Giunto al terzo lavoro a nome Black Snake Moan (moniker che rivela delle chiare influenze musicali da riscontrare nei maestri del Delta-blues), Marco Contestabile dimostra di saper ormai maneggiare la materia con assoluta padronanza.
“Lost in Time” infatti delinea al meglio certe coordinate stilistiche di derivazione americana ma al tempo stesso offre soluzioni differenti, andando a innescarsi in fitte trame psichedeliche, che aggiungono un aura di mistero al tutto.

Credit: Stefano Dili

È un genere quello proposto dal Nostro che sembra fregarsene delle mode, per quanto in Usa (ma non solo) non siano certo pochi gli artisti ad aver raggiunto un pubblico trasversale, ma si sa in Italia si è sempre un po’ più tradizionalisti, anche quando ci si deve approcciare a un disco cantato in lingua inglese.

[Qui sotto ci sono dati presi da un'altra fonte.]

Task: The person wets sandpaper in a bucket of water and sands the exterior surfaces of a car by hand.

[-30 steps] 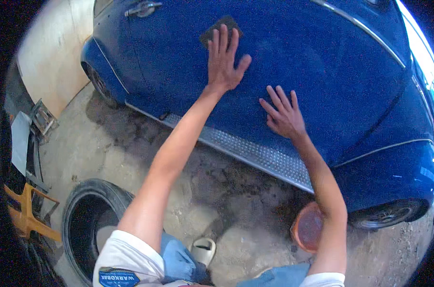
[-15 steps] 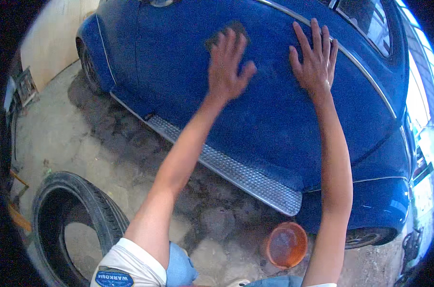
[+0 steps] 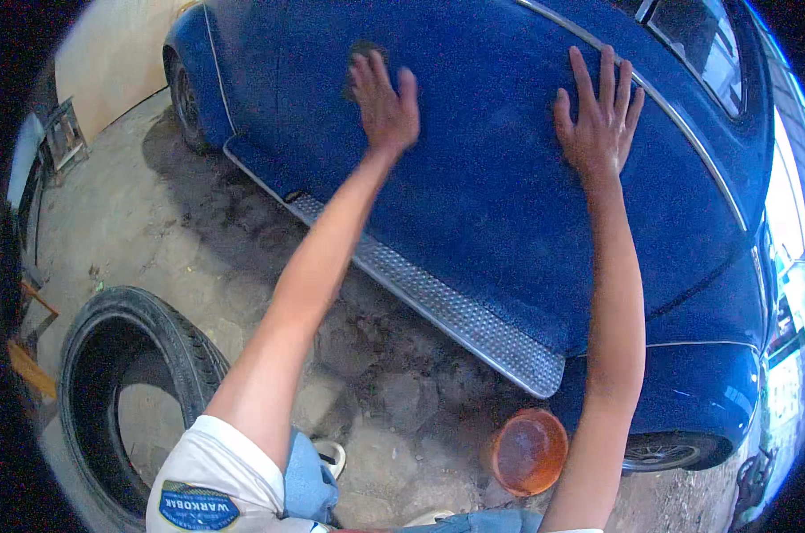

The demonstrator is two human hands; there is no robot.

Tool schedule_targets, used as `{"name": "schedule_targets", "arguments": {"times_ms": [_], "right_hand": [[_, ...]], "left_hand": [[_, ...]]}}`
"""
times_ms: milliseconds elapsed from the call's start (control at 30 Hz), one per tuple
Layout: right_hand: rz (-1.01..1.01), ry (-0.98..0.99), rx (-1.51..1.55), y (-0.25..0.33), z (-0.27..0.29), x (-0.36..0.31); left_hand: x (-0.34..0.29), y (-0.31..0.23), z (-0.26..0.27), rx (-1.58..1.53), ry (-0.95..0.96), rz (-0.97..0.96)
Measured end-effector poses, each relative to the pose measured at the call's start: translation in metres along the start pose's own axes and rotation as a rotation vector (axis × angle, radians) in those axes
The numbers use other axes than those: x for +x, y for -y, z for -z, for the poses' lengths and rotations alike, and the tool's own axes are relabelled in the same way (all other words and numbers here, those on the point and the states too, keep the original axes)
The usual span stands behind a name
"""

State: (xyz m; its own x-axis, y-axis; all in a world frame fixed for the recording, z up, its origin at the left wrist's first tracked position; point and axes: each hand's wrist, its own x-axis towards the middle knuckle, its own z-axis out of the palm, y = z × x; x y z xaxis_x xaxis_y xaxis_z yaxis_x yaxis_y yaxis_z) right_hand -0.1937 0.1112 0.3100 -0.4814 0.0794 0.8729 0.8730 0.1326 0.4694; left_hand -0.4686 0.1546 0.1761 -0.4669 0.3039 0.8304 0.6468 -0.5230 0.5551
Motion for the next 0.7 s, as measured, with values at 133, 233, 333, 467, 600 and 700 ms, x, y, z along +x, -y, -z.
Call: {"name": "schedule_targets", "arguments": {"times_ms": [133,233,333,467,600,700], "right_hand": [[-0.025,-0.02,0.009,0.004,-0.004,-0.004],[-0.087,-0.036,-0.002,0.016,-0.008,-0.01],[-0.109,-0.04,-0.005,0.024,-0.009,-0.013],[-0.099,-0.045,-0.01,0.021,-0.009,-0.015],[-0.075,-0.047,0.005,0.016,-0.01,-0.018],[-0.083,-0.066,-0.005,0.017,-0.01,-0.017]], "left_hand": [[0.001,0.001,-0.01,-0.006,-0.044,0.07],[-0.073,-0.02,-0.007,0.039,0.182,-0.2],[-0.086,-0.022,0.006,0.13,0.451,-0.282],[0.019,-0.017,-0.008,-0.004,0.036,-0.18],[0.037,-0.05,-0.039,0.096,-0.09,-0.004],[-0.025,-0.063,-0.034,-0.013,0.02,-0.349]]}}
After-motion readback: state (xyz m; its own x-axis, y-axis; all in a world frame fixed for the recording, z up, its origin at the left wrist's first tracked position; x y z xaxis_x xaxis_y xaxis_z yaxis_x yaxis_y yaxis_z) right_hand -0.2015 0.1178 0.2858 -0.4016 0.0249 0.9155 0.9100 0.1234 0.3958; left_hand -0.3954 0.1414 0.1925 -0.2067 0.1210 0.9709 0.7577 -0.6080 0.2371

Non potrebbe essere altrimenti però per queste nove tracce che trasudano passione e grande rispetto per la tradizione, nonostante, come detto, con il tempo siano stati diversi gli ingredienti inseriti nella ricetta musicale di Black Snake Moan.

Si tratta di un rock vivo, pulsante, certamente desertico, se mi si passa il termine, ma allo stesso tempo in grado di espandersi con le sue derive di matrice folk e space.

“Dirty Ground” apre le danze in un tono apparentemente minaccioso ma è un preludio idoneo per immergersi sin da subito in altri mondi sonori: “Light the Incense” ha un chè di esoterico – e non sarà nemmeno l’episodio più saliente in tal senso – e introduce a sua volta uno dei brani migliori del lotto, vale a dire “Come on Down”.

È questo un pezzo che mostra la piena versatilità dell’autore, impegnato in una performance vocale di prim’ordine, che può ricordare il grande Jim Morrison; Doors che riecheggiano anche grazie a un arrangiamento particolare in cui fa capolino l’organo Hammond.

Dicevamo dei suoni esotici, che qua e là emergono conferendo nuove sfumature: accade ad esempio nell’affascinante “Shade of the Sun”, oppure nell’ipnotica “Put Your Flowers” e in “Goin’ back”, entrambe intrise di suggestioni sixties. Da segnalare in “Sunrise” la presenza al basso e alla voce di Roberto Dell’Era.

Quella di Black Snake Moan è musica che potremmo definire evocativa, sia per l’immaginario suggerito che per le atmosfere che ne derivano.